Le dossier médical partagé informatisé va certainement permettre un très grand progrès à ce niveau avec une meilleure appréciation des comorbidités ; mais l’intelligence artificielle utilisée sur le plan de la surveillance des patients compte tenu de leur pathologie va certainement aussi jouer un rôle de plus en plus important même si cela constitue une façon tout à fait nouvelle pour les psychiatres de travailler (entraînant bien sûr des « résistances » de la part d’un grand nombre d’entre eux actuellement…).

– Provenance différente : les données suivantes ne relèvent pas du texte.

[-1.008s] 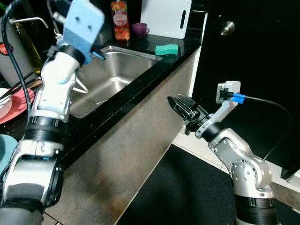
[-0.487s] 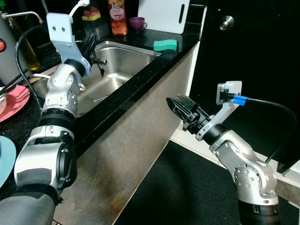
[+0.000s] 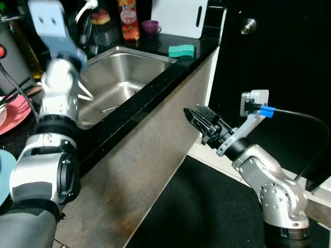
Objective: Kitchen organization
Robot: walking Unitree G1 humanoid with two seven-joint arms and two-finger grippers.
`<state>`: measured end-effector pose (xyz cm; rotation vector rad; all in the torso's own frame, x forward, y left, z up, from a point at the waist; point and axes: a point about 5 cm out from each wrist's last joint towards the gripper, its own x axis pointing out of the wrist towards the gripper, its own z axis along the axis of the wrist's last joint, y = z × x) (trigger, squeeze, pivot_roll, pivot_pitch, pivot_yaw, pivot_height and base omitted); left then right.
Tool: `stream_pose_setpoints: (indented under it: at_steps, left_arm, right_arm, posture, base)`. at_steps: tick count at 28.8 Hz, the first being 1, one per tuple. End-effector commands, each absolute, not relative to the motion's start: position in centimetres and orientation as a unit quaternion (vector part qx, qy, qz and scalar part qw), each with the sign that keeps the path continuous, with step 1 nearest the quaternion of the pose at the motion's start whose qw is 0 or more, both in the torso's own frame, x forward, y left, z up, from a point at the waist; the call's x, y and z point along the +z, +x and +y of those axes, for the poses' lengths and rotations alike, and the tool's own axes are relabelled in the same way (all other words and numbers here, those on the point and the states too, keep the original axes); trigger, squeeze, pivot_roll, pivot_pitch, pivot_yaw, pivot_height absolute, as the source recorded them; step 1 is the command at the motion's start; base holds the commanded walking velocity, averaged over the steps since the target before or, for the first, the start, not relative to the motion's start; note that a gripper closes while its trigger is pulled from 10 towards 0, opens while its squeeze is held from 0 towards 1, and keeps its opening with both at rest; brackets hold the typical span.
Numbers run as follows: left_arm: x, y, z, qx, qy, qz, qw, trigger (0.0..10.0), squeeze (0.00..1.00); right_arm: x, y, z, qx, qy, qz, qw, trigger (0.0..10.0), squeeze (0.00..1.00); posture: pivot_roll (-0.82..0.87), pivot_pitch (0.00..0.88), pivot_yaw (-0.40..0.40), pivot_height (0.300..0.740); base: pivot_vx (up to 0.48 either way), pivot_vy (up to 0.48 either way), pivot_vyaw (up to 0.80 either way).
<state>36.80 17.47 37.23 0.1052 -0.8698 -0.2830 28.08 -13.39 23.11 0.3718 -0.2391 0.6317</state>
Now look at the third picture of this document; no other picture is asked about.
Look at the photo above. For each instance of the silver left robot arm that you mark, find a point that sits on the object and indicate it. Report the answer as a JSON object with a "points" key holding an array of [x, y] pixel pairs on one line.
{"points": [[44, 170]]}

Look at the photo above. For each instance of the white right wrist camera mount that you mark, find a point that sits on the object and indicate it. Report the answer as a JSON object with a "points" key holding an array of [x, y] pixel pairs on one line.
{"points": [[245, 133]]}

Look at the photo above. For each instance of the green sponge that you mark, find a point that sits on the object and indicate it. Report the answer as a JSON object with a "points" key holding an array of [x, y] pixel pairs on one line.
{"points": [[181, 51]]}

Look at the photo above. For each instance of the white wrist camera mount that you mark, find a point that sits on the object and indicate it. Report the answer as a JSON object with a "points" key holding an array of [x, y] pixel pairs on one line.
{"points": [[245, 133], [49, 23]]}

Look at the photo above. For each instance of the purple cup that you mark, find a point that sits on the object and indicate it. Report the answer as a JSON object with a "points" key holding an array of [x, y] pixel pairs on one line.
{"points": [[150, 27]]}

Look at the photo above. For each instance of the yellow oil bottle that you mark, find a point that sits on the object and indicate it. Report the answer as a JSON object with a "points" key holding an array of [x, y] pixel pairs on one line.
{"points": [[28, 57]]}

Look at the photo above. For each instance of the white cutting board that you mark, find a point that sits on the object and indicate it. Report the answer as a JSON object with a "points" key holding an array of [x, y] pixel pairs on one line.
{"points": [[176, 18]]}

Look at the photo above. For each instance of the teal plate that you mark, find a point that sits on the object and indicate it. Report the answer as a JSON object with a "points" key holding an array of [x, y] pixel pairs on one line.
{"points": [[6, 175]]}

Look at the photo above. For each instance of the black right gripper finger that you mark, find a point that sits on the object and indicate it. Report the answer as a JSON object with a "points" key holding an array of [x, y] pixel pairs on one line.
{"points": [[210, 115], [196, 123]]}

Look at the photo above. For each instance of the grey cabinet door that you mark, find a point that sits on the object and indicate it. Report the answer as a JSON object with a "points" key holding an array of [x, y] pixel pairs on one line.
{"points": [[134, 170]]}

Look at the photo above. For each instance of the red printed bottle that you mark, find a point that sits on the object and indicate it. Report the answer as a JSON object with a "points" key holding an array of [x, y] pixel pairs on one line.
{"points": [[129, 23]]}

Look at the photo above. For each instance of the stainless steel sink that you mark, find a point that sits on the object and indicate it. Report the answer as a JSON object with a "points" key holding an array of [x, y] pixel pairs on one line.
{"points": [[124, 77]]}

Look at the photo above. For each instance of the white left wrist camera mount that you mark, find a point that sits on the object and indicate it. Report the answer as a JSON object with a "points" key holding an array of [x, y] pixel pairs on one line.
{"points": [[49, 23]]}

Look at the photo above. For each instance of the red plate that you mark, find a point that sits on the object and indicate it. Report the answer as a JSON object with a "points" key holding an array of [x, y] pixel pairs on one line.
{"points": [[15, 118]]}

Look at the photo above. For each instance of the black floor mat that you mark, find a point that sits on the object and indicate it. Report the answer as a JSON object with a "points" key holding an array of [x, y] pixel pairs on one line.
{"points": [[196, 206]]}

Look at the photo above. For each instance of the silver door knob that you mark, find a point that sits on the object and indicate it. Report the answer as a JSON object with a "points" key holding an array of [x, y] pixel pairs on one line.
{"points": [[249, 26]]}

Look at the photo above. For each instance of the black door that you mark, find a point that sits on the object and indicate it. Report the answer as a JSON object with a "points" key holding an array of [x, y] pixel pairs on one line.
{"points": [[289, 62]]}

La stimulation magnétique transcrânienne (TMS), découverte il y a une quinzaine d’années, bien utilisée dans un contexte médical, apporte de plus en plus de réponses à des problèmes comme les hallucinations résistantes chez les patients délirants ; malheureusement, très peu de centres sont actuellement équipés et surtout très peu de psychiatres s’intéressent de façon précise à cette technique ; on peut parler des techniques un peu semblables qui sont en cours de validation.

L’utilisation de techniques comme la photothérapie (qui nécessite une collaboration avec nos confrères ophtalmologistes) devrait là aussi être développée compte tenu de son incontestable efficacité.

Les techniques modernes de possibilité de surveillance de l’activité cardiovasculaire et cérébrale pendant le sommeil permettront de donner une nouvelle impulsion pour gérer le problème des « fameuses insomnies françaises »… Ces techniques simples montrent que le seul fait de se lever tous les matins, tous les jours avant 7 heures, permet de retrouver très rapidement un sommeil physiologique mais au prix d’une modification du mode de vie « occidental… » (télévision, vie nocturne, etc.).

L’importance évidente dans la pathologie psychiatrique des phénomènes héréditaires impose une collaboration entre psychiatres et généticiens ; le développement et l’analyse du génome confronteront la Psychiatrie moderne à des éléments inquiétants qui ne pourront pas être éludés.

La Psychiatrie doit de plus en plus s’inscrire dans une conception médicalisée : le véritable défi de la Psychiatrie sera d’intégrer l’ensemble des innovations médicales et de construire une réponse médicale à une demande sociétale de plus en plus présente.